As mentioned, most Germans wake up to coffee or tea with crusty bread.
They like it with anything combination of butter, jam, Nutella, sliced meat, cheeses, or sausages.
It’s easy, great for on-the-go eating, and always a winner.
Give your overnight oats an upgrade with this traditional muesli.
Combine oats with dried fruits, cinnamon, nut butter, and your milk of choice. Stir in half of the apple before leaving to soak overnight.
When you’re ready to eat, add some extra fresh apples to the top for tart crunch.
Served cold, try adding a little extra honey or milk to the bowl.
Traditionally an egg casserole made with leftovers; this was a favorite of the German housewife as a way to save a few Deutsch marks back in the day.
This recipe is somewhat of a breakfast pizza.
The base is something you would expect, with shredded hash browns and egg. But the topping is pepperoni and cheese.
If eating pizza for breakfast is wrong, I don’t want to be right!
These pancakes are made with finely grated starchy potatoes, onion, egg, flour, and sea salt.
The trick is to drain and squeeze the potatoes of any liquid remaining. If you skip this step, the pancakes won’t get that gorgeous golden crisp edge.
Cook on high heat and tap the excess grease off onto a paper towel.
Serve with fried eggs and bacon.
Another wonderfully different pancake recipe from across the pond, these pancakes are closer to French crepes than the Dutch baby or classic American style pancakes.
You can make your pancakes in a skillet, making sure to keep the batter thin or use a crepe maker to speed things along.
These taste great with a little powdered sugar or spread of your favorite jam.
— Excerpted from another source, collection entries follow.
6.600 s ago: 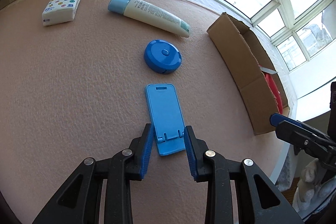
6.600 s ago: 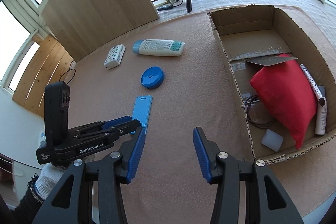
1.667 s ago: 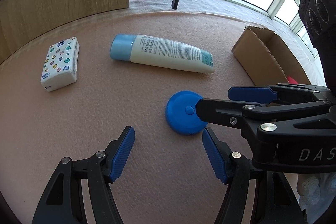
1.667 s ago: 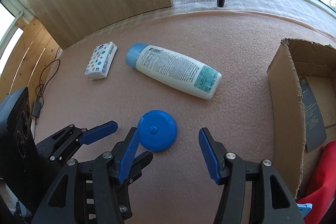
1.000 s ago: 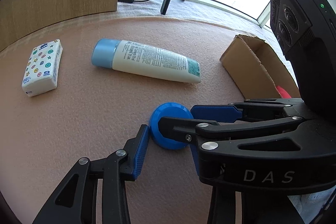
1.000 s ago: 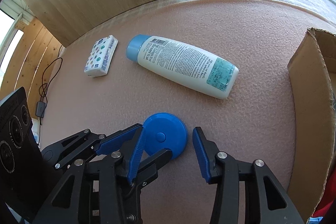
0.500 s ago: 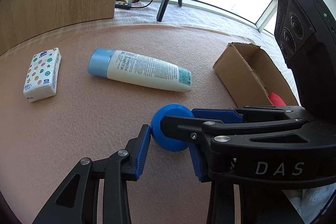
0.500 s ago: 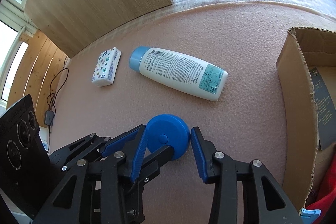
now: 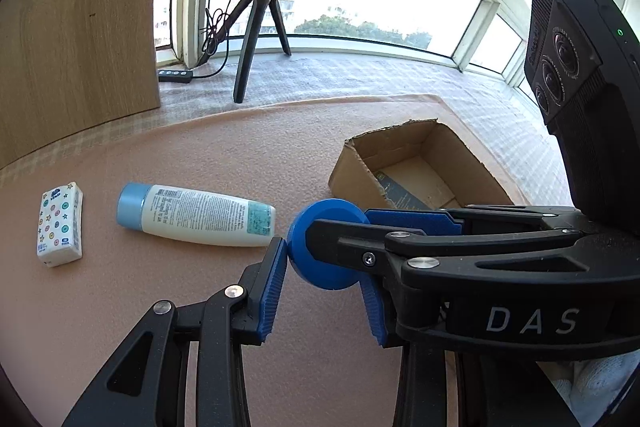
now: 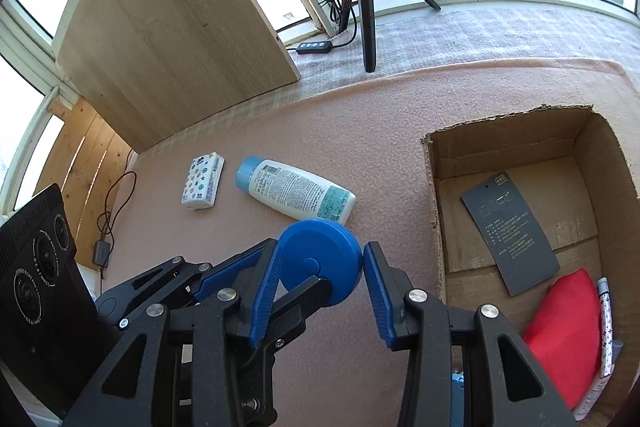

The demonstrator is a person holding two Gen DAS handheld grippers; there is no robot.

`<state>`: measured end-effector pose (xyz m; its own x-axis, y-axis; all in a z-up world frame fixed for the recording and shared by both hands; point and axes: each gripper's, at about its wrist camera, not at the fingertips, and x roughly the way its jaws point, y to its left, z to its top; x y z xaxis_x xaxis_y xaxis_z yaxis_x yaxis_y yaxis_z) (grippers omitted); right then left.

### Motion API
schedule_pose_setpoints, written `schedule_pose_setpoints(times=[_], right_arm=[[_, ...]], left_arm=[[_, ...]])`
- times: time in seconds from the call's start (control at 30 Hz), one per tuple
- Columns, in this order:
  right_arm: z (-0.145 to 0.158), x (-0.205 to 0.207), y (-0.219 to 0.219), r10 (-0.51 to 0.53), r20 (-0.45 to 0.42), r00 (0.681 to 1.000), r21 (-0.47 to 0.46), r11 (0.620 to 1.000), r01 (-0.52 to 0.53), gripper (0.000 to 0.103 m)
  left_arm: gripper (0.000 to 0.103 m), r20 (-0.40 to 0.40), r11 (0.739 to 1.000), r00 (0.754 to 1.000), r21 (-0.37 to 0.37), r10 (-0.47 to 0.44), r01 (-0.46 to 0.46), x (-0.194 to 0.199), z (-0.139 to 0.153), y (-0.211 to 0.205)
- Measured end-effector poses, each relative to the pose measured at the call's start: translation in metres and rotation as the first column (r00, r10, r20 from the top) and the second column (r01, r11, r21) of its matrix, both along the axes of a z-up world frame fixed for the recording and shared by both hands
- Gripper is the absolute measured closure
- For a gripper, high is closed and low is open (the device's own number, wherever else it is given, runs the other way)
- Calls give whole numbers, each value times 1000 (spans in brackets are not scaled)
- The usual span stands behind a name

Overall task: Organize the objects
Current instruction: 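Carry the tape measure into the box and open the right tool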

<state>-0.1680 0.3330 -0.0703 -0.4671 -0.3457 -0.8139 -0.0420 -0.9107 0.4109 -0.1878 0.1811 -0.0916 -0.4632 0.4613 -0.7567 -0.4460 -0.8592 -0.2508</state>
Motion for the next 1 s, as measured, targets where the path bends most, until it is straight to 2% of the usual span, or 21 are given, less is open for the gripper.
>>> schedule_pose_setpoints(times=[0.23, 0.6, 0.63, 0.73, 1.0], right_arm=[[12, 15, 40, -60, -25, 998, 19, 998, 60, 64], [14, 33, 83, -120, -29, 992, 31, 992, 121, 63], [14, 34, 85, -120, -30, 992, 28, 992, 120, 62], [14, 36, 86, -113, -31, 993, 26, 993, 114, 47], [11, 34, 84, -132, -32, 991, 24, 991, 132, 45]], left_arm=[[64, -21, 998, 998, 10, -61, 62, 3, 10, 45], [64, -25, 991, 991, 11, -132, 132, 9, 11, 97], [63, -21, 990, 990, 16, -137, 137, 8, 12, 99], [29, -3, 991, 991, 17, -132, 132, 7, 9, 102], [28, 16, 995, 995, 17, -98, 98, 9, 5, 83]])
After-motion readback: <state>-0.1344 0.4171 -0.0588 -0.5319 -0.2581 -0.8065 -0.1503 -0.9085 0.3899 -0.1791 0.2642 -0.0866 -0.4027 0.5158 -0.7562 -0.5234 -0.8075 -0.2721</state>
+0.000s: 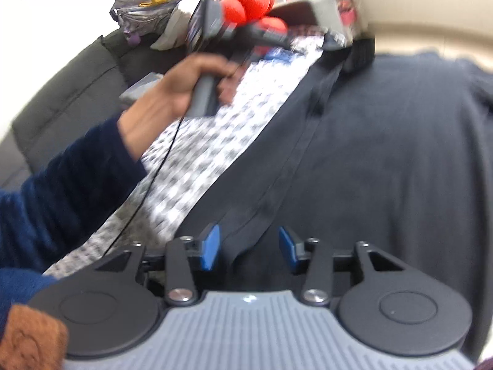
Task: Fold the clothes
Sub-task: 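Fold the grasped T-shirt side inward with both grippers toward the shirt middle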
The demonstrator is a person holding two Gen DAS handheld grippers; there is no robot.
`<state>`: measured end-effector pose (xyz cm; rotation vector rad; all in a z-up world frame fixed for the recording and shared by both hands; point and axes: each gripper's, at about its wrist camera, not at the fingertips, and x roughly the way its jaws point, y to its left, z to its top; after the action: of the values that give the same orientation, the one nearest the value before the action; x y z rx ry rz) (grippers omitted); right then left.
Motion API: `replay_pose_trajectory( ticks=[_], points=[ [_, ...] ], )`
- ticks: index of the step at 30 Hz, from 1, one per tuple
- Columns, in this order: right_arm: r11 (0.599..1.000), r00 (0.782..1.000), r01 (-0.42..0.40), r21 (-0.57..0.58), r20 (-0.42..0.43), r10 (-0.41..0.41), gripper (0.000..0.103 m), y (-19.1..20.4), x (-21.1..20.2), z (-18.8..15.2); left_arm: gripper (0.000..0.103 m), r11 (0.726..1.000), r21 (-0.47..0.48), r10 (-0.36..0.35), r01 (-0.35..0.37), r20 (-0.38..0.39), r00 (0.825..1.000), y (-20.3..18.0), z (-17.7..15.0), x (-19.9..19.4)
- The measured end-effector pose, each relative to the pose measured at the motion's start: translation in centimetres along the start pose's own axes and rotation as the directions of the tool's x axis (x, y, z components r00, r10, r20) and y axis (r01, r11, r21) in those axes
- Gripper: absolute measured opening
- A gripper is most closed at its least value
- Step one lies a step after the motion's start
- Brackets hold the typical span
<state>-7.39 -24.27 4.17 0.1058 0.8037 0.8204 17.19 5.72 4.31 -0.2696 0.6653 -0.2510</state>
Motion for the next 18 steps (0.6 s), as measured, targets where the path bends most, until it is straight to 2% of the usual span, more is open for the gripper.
replay_pose_trajectory(
  ticks=[4, 7, 9, 13, 16, 18],
  points=[
    [0.991, 0.993, 0.113, -0.078, 0.026, -0.111, 0.048, -1.2, 1.9, 4.3, 0.036, 0.998, -0.056, -0.018, 0.017, -0.023, 1.000, 1.6, -2.0, 0.2],
    [0.952, 0.969, 0.246, -0.183, 0.048, -0.241, 0.048, -2.0, 4.9, 8.3, 0.037, 1.000, -0.020, -0.010, 0.010, 0.009, 1.000, 1.3, -3.0, 0.4],
    [0.920, 0.951, 0.308, -0.242, 0.066, -0.301, 0.048, -2.5, 7.2, 10.9, 0.040, 0.999, -0.037, -0.028, 0.029, 0.049, 0.998, 1.6, -3.7, 0.4],
    [0.867, 0.932, 0.363, -0.341, 0.112, -0.346, 0.048, -4.6, 12.2, 16.2, 0.041, 0.992, -0.094, -0.072, 0.081, 0.090, 0.993, 2.7, -4.2, 0.2],
    [0.834, 0.922, 0.383, -0.396, 0.109, -0.372, 0.048, -5.9, 16.2, 19.3, 0.037, 0.966, -0.204, -0.135, 0.156, 0.116, 0.984, 4.7, -4.5, 0.2],
    [0.819, 0.918, 0.388, -0.423, 0.096, -0.385, 0.048, -6.7, 18.8, 21.0, 0.034, 0.959, -0.228, -0.145, 0.170, 0.125, 0.982, 5.2, -4.7, 0.2]
  ],
)
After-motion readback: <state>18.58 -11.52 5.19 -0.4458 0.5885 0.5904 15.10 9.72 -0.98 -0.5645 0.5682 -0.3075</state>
But the classic German version has a generous helping of apple cinnamon compote.
A cheaper version of rice pudding, this dish is best served warm, sweet, and thick.
It usually has a porridge-like consistency and tastes best with a dollop of something sweet, such as jam or Nutella.
The Germans like it with a similar apple cinnamon topping and made with sweetened warm milk.
This is a great vegetarian dish that is frugal and super tasty.
If you’re a fan of egg salad or deviled eggs, you’ll love this hard-boiled egg and creamy mustard sauce.
The sauce comes together with vegetable stock and flour, along with mustard, cream, lemon juice, and dill.
Nestle pre-boiled eggs into the sauce and serve with a side of potatoes.
German waffles tend to be a little thinner than what you might be used to but otherwise have a very similar flavor.
So what makes them German?
In Germany, they are often baked into a heart shape and served with a tart cherry sauce.
These are great to freeze and have on hand. You can thaw them and cook right in a toaster.
The last of the potato and egg dishes, this one is topped with cheese and peppers.
Baked and served like a quiche, this recipe uses a pre-made potato salad for its base.
If you can’t find the same thing, you can par-boil your own and use them in place.
Who doesn’t love a sticky bun?
Regardless of where it’s from, it tends to be soft, sweet, and incredibly moreish.
These get a pecan and brown sugar syrup on the bottom of the baking dish.
Once the dough is made, rolled, and baked, you can turn it out with a beautiful and nutty caramel topping.